What you have to do » This exercise requires an exact copy of each line from the one containing "Which way does it look, up or down? 51" down to the last line below.

Data to process »
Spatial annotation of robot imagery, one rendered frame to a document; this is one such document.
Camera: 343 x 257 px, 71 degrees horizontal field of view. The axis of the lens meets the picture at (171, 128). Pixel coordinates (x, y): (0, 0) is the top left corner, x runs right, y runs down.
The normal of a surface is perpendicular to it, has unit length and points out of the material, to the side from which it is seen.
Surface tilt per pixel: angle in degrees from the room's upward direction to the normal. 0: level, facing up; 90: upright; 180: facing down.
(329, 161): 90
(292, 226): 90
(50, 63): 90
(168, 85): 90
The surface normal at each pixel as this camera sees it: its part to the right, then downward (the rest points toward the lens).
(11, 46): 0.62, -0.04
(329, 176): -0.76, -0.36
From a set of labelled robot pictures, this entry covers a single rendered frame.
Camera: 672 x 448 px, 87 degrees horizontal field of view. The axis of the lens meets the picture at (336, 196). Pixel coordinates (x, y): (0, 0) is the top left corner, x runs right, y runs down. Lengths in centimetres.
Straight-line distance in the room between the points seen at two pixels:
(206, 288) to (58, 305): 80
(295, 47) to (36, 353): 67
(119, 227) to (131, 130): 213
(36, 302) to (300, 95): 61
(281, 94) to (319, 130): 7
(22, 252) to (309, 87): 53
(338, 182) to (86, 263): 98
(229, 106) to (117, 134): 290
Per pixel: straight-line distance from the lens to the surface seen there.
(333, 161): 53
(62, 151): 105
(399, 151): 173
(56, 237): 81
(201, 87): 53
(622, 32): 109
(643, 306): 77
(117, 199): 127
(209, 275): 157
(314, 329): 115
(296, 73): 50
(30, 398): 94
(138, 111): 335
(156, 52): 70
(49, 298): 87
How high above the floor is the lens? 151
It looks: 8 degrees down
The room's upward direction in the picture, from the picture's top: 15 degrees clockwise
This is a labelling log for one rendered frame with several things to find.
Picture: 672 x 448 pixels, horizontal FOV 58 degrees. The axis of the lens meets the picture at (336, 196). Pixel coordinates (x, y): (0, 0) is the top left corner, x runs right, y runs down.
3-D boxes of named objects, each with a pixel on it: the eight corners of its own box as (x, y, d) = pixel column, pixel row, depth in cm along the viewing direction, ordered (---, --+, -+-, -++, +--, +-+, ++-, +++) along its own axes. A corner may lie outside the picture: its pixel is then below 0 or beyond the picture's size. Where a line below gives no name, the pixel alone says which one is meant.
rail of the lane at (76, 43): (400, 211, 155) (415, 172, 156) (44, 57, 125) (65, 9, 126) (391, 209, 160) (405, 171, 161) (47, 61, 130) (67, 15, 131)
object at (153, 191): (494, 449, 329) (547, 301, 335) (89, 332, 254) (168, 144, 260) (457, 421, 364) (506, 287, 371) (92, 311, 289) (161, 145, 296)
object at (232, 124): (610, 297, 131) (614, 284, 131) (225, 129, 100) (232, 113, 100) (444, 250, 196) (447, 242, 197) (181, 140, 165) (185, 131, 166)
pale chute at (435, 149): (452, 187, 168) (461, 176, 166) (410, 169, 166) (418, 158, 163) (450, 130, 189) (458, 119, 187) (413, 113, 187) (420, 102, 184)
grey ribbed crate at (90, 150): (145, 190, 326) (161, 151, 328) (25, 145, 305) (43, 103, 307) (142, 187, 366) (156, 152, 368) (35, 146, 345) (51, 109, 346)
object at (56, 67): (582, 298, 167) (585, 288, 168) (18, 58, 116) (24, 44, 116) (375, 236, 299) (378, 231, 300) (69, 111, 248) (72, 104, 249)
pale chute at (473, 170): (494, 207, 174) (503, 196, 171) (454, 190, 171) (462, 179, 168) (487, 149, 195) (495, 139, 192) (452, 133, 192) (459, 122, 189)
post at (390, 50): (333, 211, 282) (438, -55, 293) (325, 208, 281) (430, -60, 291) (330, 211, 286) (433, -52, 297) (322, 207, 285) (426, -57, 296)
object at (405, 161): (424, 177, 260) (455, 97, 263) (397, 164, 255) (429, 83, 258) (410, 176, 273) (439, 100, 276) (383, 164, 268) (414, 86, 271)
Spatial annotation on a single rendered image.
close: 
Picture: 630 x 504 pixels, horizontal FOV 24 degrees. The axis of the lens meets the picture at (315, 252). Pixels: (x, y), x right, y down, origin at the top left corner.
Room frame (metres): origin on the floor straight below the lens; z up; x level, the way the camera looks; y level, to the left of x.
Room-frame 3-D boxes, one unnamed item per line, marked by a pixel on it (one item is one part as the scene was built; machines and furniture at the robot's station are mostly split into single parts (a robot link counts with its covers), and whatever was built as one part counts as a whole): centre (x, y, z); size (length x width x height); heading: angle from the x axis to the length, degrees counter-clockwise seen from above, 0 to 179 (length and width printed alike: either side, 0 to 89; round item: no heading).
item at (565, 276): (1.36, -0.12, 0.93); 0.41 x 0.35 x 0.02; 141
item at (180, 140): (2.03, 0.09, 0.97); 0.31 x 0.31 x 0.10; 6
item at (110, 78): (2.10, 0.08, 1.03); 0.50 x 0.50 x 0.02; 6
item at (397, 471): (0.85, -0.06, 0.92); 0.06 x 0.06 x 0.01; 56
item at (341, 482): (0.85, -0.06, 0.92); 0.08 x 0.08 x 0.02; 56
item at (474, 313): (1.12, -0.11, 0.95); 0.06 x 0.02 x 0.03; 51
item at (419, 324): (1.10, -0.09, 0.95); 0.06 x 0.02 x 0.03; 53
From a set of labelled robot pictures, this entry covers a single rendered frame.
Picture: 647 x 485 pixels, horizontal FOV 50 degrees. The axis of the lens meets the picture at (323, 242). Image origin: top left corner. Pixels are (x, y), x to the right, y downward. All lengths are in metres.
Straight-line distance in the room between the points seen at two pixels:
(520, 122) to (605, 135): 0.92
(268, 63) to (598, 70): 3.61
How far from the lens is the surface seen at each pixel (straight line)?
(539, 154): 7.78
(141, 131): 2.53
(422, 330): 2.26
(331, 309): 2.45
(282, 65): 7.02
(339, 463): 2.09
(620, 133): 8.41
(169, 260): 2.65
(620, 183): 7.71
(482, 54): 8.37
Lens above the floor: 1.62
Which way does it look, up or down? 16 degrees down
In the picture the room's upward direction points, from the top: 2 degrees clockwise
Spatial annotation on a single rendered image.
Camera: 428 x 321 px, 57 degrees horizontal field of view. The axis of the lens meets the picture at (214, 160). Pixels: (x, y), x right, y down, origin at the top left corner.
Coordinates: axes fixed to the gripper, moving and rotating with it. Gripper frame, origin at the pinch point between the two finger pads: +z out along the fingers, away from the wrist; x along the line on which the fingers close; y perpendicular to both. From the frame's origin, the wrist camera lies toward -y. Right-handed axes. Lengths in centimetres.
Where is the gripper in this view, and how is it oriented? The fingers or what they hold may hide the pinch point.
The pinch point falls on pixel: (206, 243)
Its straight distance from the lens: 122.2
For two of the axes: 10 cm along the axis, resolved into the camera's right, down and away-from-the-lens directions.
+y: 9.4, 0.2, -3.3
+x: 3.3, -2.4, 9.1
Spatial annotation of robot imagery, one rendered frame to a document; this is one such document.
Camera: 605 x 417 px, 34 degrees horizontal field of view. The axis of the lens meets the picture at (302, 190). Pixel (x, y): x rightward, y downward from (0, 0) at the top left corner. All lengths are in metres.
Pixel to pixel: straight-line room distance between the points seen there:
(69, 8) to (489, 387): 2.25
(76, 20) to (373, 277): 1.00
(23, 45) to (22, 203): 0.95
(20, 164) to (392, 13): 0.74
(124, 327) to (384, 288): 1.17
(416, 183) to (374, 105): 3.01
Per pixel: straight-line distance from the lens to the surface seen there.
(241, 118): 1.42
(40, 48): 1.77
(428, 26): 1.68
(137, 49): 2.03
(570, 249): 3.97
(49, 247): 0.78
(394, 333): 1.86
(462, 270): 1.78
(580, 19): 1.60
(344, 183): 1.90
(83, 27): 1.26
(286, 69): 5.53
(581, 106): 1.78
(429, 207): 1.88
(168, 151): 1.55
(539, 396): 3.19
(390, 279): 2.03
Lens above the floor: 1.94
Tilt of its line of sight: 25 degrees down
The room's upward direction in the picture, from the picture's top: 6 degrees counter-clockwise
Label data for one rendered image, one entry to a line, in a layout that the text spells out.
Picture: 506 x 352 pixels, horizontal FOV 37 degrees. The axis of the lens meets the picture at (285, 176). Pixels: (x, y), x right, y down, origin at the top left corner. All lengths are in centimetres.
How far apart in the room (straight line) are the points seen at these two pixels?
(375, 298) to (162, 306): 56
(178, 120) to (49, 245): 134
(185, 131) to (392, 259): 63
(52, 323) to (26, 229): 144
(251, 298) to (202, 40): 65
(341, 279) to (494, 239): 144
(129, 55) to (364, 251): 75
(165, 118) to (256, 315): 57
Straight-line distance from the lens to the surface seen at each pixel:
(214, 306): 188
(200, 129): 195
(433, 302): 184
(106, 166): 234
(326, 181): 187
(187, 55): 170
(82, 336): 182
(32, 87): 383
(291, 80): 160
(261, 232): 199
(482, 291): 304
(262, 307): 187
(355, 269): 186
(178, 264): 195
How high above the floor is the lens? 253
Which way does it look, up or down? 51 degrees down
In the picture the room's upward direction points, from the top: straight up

Solution for this task »
Which way does it look, up or down? 51 degrees down
In the picture the room's upward direction points, from the top: straight up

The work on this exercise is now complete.